BEGIN Records for the task

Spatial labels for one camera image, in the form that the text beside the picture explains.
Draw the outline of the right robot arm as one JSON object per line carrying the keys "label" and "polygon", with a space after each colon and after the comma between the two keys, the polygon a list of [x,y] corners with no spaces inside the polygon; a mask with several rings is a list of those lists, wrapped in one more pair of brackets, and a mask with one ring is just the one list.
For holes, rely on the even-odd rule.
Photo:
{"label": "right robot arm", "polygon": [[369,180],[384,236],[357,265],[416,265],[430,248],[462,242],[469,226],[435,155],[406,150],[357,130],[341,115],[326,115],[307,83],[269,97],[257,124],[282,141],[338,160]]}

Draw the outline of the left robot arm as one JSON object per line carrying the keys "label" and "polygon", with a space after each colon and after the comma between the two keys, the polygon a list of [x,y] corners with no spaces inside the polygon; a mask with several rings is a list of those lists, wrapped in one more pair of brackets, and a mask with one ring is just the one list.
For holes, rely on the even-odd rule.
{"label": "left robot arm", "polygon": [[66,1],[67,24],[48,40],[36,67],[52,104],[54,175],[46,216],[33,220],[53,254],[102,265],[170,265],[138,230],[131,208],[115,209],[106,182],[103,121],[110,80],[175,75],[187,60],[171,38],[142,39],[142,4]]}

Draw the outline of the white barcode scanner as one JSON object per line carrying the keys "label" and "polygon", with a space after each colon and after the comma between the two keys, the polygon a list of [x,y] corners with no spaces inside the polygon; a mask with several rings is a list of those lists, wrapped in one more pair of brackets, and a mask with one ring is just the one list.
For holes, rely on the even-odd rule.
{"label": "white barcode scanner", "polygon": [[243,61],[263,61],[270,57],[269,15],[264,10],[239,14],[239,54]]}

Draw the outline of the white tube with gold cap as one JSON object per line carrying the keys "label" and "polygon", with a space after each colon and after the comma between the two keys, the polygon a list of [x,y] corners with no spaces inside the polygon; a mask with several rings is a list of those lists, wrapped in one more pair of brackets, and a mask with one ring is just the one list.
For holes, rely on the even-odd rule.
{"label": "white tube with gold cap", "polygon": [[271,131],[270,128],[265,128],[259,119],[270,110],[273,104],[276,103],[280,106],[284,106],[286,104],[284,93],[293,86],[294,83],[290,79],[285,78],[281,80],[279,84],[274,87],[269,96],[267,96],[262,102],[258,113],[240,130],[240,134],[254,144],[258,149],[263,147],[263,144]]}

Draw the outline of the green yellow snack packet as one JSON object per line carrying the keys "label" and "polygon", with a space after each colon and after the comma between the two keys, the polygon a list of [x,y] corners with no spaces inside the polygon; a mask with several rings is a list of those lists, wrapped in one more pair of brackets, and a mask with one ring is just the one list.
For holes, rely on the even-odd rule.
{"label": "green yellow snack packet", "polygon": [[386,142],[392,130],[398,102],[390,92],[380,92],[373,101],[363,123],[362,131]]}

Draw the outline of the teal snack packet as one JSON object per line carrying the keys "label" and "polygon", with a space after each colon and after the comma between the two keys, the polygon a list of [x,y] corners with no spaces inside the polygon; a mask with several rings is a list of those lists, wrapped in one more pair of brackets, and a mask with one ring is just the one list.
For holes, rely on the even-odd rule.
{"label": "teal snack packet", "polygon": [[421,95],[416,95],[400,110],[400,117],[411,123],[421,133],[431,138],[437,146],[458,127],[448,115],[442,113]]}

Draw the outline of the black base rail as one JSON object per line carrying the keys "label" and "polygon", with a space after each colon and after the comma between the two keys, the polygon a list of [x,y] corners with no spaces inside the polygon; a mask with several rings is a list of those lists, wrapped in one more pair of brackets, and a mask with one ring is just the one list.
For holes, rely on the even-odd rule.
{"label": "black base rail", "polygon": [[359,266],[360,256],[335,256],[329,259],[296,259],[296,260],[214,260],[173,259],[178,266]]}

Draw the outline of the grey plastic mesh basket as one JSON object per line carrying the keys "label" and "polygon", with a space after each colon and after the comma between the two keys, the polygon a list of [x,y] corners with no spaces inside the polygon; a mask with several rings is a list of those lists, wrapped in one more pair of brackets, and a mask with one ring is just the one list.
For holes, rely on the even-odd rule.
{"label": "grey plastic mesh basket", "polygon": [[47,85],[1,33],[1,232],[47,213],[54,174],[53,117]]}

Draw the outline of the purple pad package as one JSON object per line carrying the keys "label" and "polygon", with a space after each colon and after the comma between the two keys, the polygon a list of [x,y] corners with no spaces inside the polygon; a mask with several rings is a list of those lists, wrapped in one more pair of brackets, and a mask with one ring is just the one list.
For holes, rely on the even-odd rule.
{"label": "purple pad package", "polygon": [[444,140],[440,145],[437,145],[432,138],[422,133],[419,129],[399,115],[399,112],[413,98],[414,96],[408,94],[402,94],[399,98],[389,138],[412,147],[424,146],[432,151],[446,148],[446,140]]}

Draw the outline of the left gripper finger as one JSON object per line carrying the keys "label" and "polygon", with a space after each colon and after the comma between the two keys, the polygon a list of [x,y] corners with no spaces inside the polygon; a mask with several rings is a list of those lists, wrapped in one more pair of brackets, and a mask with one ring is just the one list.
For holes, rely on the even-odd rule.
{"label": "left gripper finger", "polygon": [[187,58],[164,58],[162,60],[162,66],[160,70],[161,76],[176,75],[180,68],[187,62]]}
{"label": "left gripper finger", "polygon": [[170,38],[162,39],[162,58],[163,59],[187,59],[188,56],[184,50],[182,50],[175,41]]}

END Records for the task

Your assignment> Everything from the line containing "Draw the outline of the purple" to the end of the data above should be quoted exactly, please, both ends included, and nothing outside that span.

Response below>
Draw the outline of the purple pad package as one JSON object per line carrying the keys "label" and "polygon", with a space after each colon and after the comma between the two keys, the polygon a list of [x,y] corners with no spaces inside the polygon; a mask with several rings is a list of those lists, wrapped in one more pair of brackets, and a mask with one ring is just the one list.
For holes, rely on the even-odd rule.
{"label": "purple pad package", "polygon": [[444,140],[440,145],[437,145],[432,138],[422,133],[419,129],[399,115],[399,112],[413,98],[414,96],[408,94],[402,94],[399,98],[389,138],[412,147],[424,146],[432,151],[446,148],[446,140]]}

Draw the outline of the left gripper finger as one JSON object per line carrying the keys "label" and "polygon", with a space after each colon and after the comma between the two keys, the polygon a list of [x,y] corners with no spaces inside the polygon; a mask with several rings is a list of those lists, wrapped in one more pair of brackets, and a mask with one ring is just the one list.
For holes, rely on the even-odd rule.
{"label": "left gripper finger", "polygon": [[187,58],[164,58],[162,60],[162,66],[160,70],[161,76],[176,75],[180,68],[187,62]]}
{"label": "left gripper finger", "polygon": [[170,38],[162,39],[162,58],[163,59],[187,59],[188,56],[184,50],[182,50],[175,41]]}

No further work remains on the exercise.